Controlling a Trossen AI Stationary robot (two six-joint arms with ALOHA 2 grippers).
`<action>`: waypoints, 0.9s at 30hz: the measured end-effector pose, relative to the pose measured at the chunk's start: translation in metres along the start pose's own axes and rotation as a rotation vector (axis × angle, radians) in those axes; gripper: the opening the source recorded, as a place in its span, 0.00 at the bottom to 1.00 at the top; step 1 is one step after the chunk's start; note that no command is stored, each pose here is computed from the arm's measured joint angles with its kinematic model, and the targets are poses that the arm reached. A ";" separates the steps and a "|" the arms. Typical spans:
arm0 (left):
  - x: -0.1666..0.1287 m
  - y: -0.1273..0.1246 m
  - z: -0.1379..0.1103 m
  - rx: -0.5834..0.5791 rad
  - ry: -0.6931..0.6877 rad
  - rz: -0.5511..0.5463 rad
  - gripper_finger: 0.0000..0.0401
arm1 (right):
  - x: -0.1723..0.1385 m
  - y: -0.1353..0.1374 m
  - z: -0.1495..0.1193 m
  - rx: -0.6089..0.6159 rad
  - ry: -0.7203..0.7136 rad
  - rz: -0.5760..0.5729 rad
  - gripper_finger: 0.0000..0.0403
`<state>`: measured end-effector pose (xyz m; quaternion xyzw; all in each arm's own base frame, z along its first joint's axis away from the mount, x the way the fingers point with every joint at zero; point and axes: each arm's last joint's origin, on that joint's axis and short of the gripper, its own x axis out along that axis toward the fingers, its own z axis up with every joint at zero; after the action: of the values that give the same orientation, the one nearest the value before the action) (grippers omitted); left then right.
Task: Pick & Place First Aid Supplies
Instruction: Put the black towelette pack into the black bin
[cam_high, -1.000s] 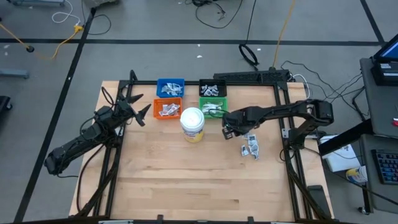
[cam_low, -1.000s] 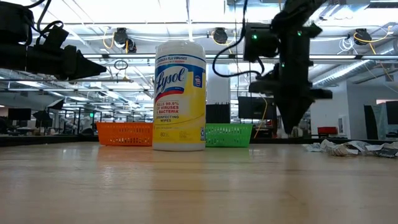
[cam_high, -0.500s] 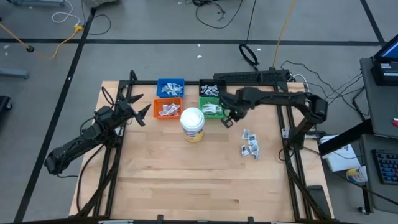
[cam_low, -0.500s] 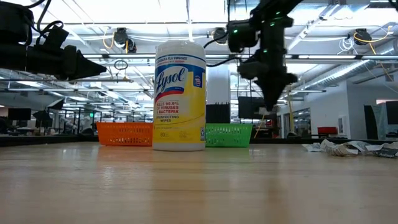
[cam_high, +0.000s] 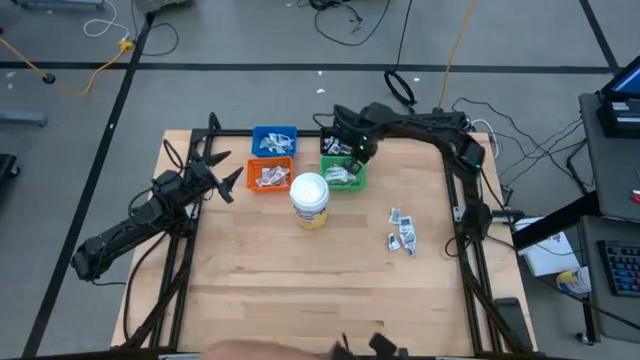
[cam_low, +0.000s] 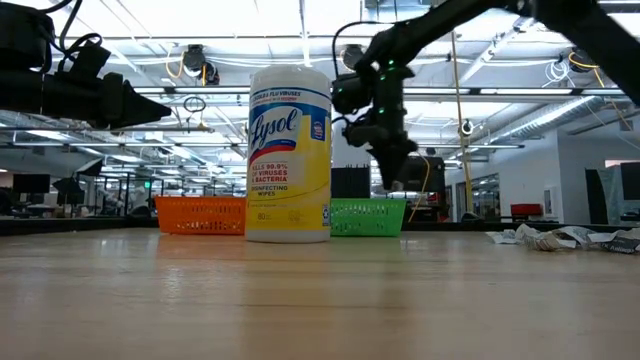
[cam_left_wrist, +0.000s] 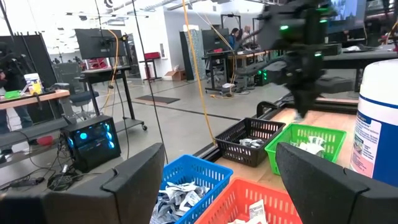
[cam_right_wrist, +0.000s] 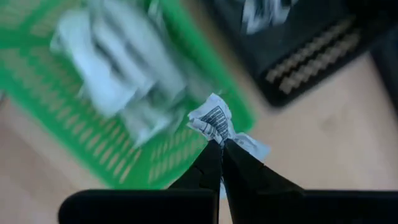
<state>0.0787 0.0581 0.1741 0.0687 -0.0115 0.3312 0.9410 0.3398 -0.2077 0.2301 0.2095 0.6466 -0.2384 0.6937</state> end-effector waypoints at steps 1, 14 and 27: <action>0.000 0.000 0.000 0.000 0.000 0.000 0.77 | 0.001 -0.003 0.007 -0.013 -0.008 0.000 0.00; 0.000 0.000 0.000 0.000 0.000 0.000 0.77 | 0.030 -0.033 0.063 -0.069 -0.051 -0.010 0.00; 0.000 0.000 0.000 0.000 0.000 0.000 0.77 | 0.038 -0.037 0.067 -0.058 -0.060 -0.009 0.22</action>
<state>0.0787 0.0581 0.1740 0.0686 -0.0114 0.3311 0.9410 0.3728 -0.2793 0.1976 0.1790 0.6331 -0.2290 0.7174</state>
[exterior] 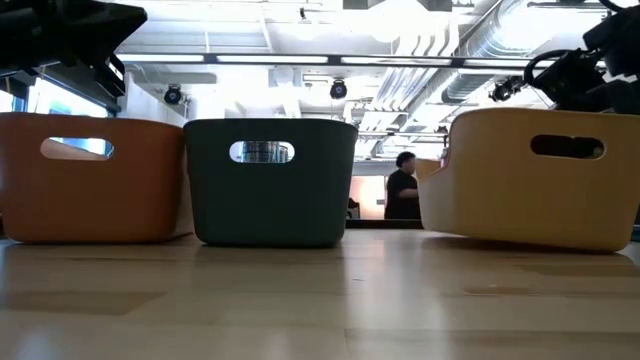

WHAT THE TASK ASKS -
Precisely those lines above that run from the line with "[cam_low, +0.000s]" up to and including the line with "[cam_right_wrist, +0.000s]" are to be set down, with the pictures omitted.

WRITTEN ANSWER -
[cam_low, +0.000s] 
[cam_left_wrist, +0.000s] 
[cam_right_wrist, +0.000s] 

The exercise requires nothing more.